Parametrical study on spectral radiation characteristics of solid fuel combustion medium for energy cascade utilization

Abstract

From the perspective of cascade utilization of photo-thermal energy, this study investigated the effects of parameter variables including pressure, temperature, particle size and number density, and unburned ratio on the spectral radiation characteristics of solid fuel combustion. By coupling the radiative transfer equation with the accurate band model of gas radiation and the Mie theory of particle radiation, the radiation energy characteristics of the one-dimensional (1-D) combustion case were calculated parametrically. Results showed that temperature is the dominant factor.
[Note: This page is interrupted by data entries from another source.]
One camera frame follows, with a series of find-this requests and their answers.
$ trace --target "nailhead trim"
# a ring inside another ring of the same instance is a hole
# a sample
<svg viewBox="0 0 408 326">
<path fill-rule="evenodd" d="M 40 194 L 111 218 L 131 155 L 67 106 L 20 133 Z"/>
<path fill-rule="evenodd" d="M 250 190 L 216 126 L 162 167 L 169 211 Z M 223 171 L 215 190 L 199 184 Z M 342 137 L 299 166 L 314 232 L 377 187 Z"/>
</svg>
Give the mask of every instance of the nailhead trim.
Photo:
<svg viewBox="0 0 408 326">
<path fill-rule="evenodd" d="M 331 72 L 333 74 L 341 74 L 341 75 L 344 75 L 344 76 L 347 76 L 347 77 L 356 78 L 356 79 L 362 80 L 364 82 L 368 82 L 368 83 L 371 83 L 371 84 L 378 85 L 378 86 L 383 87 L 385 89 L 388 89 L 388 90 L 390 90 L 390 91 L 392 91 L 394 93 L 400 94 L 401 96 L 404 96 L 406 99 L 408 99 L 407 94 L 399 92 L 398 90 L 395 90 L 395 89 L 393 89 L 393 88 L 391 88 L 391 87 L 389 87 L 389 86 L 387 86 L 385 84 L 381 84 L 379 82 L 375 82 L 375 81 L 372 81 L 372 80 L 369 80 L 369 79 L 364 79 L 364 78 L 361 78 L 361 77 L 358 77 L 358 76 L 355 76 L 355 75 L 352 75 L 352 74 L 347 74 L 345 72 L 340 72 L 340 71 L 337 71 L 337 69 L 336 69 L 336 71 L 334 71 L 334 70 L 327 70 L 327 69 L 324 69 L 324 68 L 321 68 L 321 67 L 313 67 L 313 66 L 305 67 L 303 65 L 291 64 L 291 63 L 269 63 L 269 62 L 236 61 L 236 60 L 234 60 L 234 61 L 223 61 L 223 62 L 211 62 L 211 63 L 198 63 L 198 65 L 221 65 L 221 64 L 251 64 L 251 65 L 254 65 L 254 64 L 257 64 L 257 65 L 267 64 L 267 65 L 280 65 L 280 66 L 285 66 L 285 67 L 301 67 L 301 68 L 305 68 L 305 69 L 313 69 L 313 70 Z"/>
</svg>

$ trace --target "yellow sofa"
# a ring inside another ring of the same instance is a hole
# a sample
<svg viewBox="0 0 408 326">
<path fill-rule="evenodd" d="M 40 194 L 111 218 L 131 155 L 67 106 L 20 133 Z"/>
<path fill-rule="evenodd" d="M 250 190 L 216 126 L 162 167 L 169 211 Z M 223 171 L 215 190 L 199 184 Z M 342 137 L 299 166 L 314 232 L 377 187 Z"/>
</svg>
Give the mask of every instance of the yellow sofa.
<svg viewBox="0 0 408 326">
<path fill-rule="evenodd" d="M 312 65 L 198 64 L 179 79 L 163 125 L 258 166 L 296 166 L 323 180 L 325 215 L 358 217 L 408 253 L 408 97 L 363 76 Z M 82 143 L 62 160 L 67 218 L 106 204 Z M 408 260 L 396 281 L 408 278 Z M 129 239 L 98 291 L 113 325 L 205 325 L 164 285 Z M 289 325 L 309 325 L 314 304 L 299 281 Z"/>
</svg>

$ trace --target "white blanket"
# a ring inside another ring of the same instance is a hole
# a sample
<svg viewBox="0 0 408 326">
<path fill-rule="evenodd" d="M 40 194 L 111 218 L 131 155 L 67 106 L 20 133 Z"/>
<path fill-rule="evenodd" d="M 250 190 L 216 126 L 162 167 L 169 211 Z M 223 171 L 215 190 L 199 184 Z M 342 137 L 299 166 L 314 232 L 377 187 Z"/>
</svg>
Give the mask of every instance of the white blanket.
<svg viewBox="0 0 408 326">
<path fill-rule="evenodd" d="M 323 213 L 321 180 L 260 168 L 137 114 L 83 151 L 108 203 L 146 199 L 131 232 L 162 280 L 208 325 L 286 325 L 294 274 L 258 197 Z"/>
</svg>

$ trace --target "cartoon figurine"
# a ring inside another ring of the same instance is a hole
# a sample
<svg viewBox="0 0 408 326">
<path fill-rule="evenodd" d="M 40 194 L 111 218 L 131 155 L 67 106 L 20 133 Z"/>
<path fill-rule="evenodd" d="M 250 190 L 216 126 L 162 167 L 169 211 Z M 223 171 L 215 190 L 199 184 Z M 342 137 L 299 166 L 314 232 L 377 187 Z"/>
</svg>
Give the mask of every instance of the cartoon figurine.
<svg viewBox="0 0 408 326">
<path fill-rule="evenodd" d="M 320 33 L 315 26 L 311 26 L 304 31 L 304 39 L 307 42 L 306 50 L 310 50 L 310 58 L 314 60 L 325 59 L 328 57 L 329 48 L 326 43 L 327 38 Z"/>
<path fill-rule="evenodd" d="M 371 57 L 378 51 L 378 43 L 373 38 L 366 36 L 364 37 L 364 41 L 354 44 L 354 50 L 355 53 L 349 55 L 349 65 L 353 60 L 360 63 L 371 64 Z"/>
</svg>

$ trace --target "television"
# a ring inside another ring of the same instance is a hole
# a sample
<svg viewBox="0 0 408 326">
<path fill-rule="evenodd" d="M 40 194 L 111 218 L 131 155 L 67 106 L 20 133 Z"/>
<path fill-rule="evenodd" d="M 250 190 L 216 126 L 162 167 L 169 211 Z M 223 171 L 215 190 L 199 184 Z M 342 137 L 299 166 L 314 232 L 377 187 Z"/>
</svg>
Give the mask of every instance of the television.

The spectral radiation proportion in the waveband of 0–2 μm accounts for 36.21 % at Ta = 1600 K. Increased pressure and particle number density enhance total radiation. The pressure mainly affects the wavebands of 0–2 μm and 3–4 μm, reaching saturation at 5 bar. Excessive particle number density hinders radiation transfer to the wall. Larger particle sizes increase the spectral radiation proportion of the short waveband. The increased unburned ratio also enhances radiation, but the promotion effect is limited. Optimization of combustion parameters plays a key role in regulating spectral radiation distribution and realizing cascade utilization of photo-thermal energy. This study provides guidance for the energy utilization of solid fuel combustion and the development of carbon neutrality technology.